Sorry for double posting; but I just wanted to ask something more: Could the fact that the heatsink I use is older, and from another processor be the reason why it doesn't go over 850-900 rpm?


----------



## Wrench97 (May 10, 2008)

In the Advanced > Boot Configuration Menu set the CPU Fan Control to Disabled, it should then run at 100% see if it does.

Have you ever installed any software to control the fan speed?


----------



## vladimirb (Mar 31, 2008)

For how long you are experiencing this problem???
Did CPU speed was good for some time and suddenly it started to spin at lower speed???
What make/model is your PSU???


----------



## EliteGM (Nov 10, 2009)

Sorry for the slow-ish response, I was asleep 
I've only touched the cpu fan speed once, when I still had my old ConroeXFire-eSATA2 mobo, I set it quiter, I can't remember if I kept those settings or changed them back to normal.

Will check the Boot config.
EDIT: No such option in there, sorry.

I've been noticing the low rpm since my new CPU was installed, the cpu I had before was fine with it.

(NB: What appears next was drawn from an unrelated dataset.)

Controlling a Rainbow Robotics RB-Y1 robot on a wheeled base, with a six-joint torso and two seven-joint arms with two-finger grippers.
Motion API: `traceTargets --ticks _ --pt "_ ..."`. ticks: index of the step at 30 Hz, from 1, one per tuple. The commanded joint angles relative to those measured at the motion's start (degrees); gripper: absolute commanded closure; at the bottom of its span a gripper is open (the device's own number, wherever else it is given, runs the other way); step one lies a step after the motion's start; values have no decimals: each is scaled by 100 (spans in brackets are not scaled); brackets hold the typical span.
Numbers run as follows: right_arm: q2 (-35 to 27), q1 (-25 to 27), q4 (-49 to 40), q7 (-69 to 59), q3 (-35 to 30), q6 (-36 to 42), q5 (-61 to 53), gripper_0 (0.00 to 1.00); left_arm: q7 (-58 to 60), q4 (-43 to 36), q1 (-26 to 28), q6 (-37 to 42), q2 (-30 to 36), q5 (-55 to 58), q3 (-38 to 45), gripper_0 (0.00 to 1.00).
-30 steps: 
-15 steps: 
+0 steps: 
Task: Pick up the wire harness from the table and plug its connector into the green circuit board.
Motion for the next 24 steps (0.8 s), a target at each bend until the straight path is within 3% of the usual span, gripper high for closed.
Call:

I'm not sure of when and how it started going slower. I can only say that I noticed it when my CPU was upgraded.

Will post PSU later.


----------



## EliteGM (Nov 10, 2009)

Couldn't edit the post anymore :S
Anyway here's my PSU;

HuntKey LW-6500HGP 500W


----------



## vladimirb (Mar 31, 2008)

Go into BIOS and check for voltages... Post them here...
I don't think this PSU can handle your rig any longer...


----------



## Wrench97 (May 10, 2008)

Which Bios version do have?

You really need to upgrade that power supply to properly run a quad and and HD4890.
I only use a minimum of a quality 750w unit.


----------



## EliteGM (Nov 10, 2009)

:| I had the quad & HD4890 & the PSU (i had a 350w before ) installed by a professional person >.>
Voltages:
+12v - 12.015~12.025
+5v - 5.045~5.050
+3.3v Standby - 3.391~3.392

MCH Vcc - 1.217~1.218
CPU 1 Vcc - 1.185

BIOS ver:
BIOS Type	Intel
BIOS Version	JOQ3510J.86A.1109.2009.0716.0319
System BIOS Date	07/16/09
Video BIOS Date	07/21/09


----------



## EliteGM (Nov 10, 2009)

Oh and also a remarkable thing!
There are two LEDs on my motherboard; one green and one red. The red one's to the LEFT of my RAM slots, the green one to the right but a bit further to the right that the left one is to the left.


----------



## Wrench97 (May 10, 2008)

Which Bios version do have?

Should be on the boot screen.


----------



## EliteGM (Nov 10, 2009)

This: JOQ3510J.86A.1109.2009.0716.0319
Shown by Everst & in my BIOS


----------



## EliteGM (Nov 10, 2009)

Still need help on this :S


----------



## Wrench97 (May 10, 2008)

That's the latest, There is no reason I know of for the fan control settings not to be in the Bios.


----------



## EliteGM (Nov 10, 2009)

Okay, thanks for the replies everyone. I'll just wait for my fan controller (should take about 2 weeks) and see if that works :\
Meanwhile I might also encounter issues with my PSU :4-dontkno (see my thread in the corresponding forum)


----------